Хозяйка отпирает им комнату, загроможденную дорогим кабинетным гарнитуром. Мебель просто составлена сюда, книжный шкаф без книг, письменный стол без единой бумажки.
Артамонов с победоносной ухмылкой плюхается в кресло.
— Сила?
— Зачем тебе?
— Ну… красиво, приятно. Посижу, о чем-нибудь подумаю.
— Подумать тебе полезно, — со скрытым раздражением роняет Бардин…
— Я слушаю, Таисия Николаевна, — прерывает Пал Палыч воспоминания Снежковой.
— Знаете, Толя чувствовал свою гибель! — вдруг выпаливает она. — Такой был тоскливый и никак не хотел ехать! Перед дорогой он зашел в кабинет…
…На диван брошены плащ, шляпа и пресловутый чемодан.

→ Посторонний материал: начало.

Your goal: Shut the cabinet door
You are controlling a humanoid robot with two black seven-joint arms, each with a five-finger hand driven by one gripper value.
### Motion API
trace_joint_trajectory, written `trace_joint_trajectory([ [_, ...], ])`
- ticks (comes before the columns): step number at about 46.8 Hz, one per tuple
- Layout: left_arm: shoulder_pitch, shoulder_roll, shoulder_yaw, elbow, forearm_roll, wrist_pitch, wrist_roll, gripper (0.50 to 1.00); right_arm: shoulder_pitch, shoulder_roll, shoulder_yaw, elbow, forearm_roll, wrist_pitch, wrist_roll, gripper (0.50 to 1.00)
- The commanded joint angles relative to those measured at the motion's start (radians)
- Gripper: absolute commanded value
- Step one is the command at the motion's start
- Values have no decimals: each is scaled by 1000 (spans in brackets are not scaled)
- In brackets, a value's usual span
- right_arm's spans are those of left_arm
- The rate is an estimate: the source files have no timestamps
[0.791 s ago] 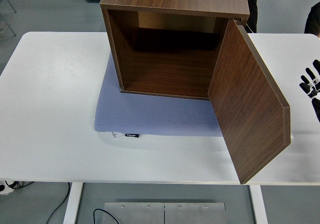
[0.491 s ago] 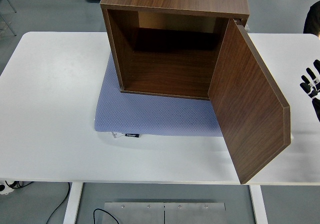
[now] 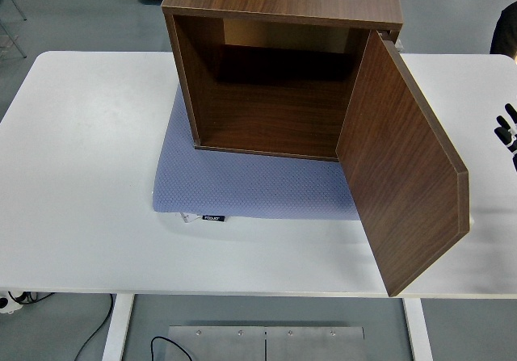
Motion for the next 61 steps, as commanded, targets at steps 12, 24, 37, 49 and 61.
trace_joint_trajectory([
  [12, -1, 0, 0, 0, 0, 0, 0, 1000, -1, -5, -1, 1, 0, 16, 0, 1000],
  [24, 0, 0, 0, 0, 0, 0, 0, 1000, -1, -13, 0, 1, -2, 48, 0, 1000],
  [37, -1, 0, 0, 0, 0, 0, 0, 1000, -4, -16, 0, 0, 0, 88, 3, 1000],
  [49, 0, 0, 0, 0, 0, 0, 0, 1000, -4, -27, 12, -40, 0, 99, 6, 1000],
  [61, 0, 0, 0, 0, 0, 0, 0, 1000, -4, -44, 12, -45, 0, 112, 1, 1000],
])
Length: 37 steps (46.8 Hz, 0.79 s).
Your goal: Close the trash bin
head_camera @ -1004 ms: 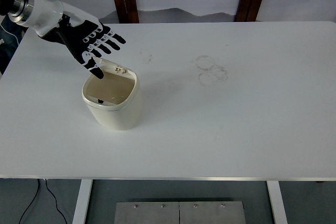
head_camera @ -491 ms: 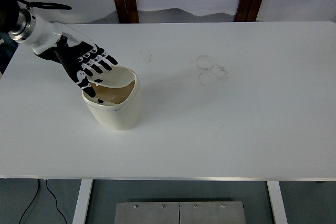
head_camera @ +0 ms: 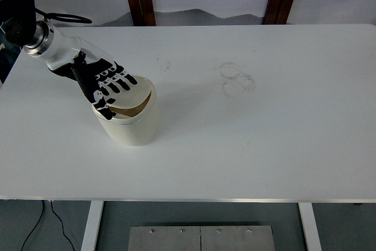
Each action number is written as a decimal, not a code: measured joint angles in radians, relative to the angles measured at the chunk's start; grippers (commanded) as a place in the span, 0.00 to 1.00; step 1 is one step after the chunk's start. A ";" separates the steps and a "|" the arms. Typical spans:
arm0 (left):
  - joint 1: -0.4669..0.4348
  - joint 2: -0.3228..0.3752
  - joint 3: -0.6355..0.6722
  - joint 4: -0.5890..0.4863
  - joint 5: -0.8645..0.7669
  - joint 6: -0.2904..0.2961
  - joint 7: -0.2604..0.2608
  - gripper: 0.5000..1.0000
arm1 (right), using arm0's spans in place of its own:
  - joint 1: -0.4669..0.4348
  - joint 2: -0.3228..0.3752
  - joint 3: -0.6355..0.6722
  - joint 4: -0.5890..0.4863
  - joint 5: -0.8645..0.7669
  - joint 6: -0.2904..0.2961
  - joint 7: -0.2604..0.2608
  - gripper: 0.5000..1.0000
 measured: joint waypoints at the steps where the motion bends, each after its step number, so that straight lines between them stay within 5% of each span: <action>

Артамонов бесцельно бродит по комнате, отрешенно разглядывая пустые полки и голый стол, трогает пальцем верхнюю доску шкафа.
— Неизвестно, откуда пыль, — бормочет Снежкова. Прислонясь к косяку, она наблюдает за Артамоновым. Тот садится в кресло, подпирает голову кулаком и застывает.
— Толюшка! — не выдерживает женщина. — Ну чего ты так переживаешь?!
— Не мешай. Я думаю о жизни.
От непривычности ответа Снежкова теряется…
— Я, говорит, думаю, — повторяет она теперь Знаменскому и Томину. — «Не мешай думать», понимаете? Он предчувствовал! Он как знал!
— Умоляю вас не плакать! — вскакивает Томин. — Поговорим о другом. Вот вы познакомились. Кстати, где? Голосовали ближе к городу или уже недалеко от поселка?
— А при чем поселок? Я к тете ездила в Сосновку. Это по Киевскому. На возвратном пути Толя и подвез.
— Он был с чемоданом? — спрашивает Знаменский. Оба настороженно ждут ответа.
— Да, спереди в ногах мешался. («Заладили с этим чемоданом», — думает она в раздражении).
Наутро после допроса в кабинете Знаменского проводится опознание. Как положено, вместе с двумя другими мужчинами того же примерно возраста и комплекции Снежковой показывают Бардина.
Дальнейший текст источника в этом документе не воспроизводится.